## [Aim of the exercise]
Begin your copy at the line that contains "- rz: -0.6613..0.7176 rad" and carry it on, exactly, to the last line of the material below.

## [Exercise data]

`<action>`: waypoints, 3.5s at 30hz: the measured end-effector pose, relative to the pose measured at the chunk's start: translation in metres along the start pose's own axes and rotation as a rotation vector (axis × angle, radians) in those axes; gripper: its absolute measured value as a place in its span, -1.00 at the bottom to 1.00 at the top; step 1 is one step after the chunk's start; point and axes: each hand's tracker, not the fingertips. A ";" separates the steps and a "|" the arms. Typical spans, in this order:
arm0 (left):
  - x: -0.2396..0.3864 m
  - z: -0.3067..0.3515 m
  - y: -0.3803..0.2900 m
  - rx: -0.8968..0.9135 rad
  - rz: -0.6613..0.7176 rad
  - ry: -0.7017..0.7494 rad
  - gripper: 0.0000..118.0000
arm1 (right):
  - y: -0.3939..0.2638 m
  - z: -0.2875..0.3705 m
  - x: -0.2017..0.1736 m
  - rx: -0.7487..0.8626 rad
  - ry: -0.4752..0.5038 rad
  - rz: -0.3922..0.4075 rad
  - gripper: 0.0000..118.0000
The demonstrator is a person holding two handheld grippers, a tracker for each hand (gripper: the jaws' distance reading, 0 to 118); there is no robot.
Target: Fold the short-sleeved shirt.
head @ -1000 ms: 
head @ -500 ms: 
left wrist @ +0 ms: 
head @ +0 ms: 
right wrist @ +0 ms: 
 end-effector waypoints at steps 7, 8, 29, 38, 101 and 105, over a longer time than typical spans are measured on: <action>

## [Worked solution]
  - rz: -0.6613..0.7176 rad
  - ry: -0.7017..0.7494 rad
  - gripper: 0.0000..118.0000
arm1 (right):
  - y: -0.3939..0.2638 m
  - z: -0.2875..0.3705 m
  - x: -0.2017..0.1736 m
  - rx: -0.7487..0.8626 rad
  - ry: -0.4752..0.5038 rad
  - rz: -0.3922..0.4075 rad
  - gripper: 0.0000..118.0000
The demonstrator is a person holding two handheld grippers, a tracker for each hand (gripper: the jaws' distance reading, 0 to 118); there is no robot.
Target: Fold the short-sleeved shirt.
head @ -1000 ms: 
head @ -500 ms: 
left wrist @ +0 ms: 
head @ +0 ms: 
right wrist @ +0 ms: 
 end-effector waypoints at steps 7, 8, 29, 38, 101 and 105, over a longer time than typical spans are measured on: <action>

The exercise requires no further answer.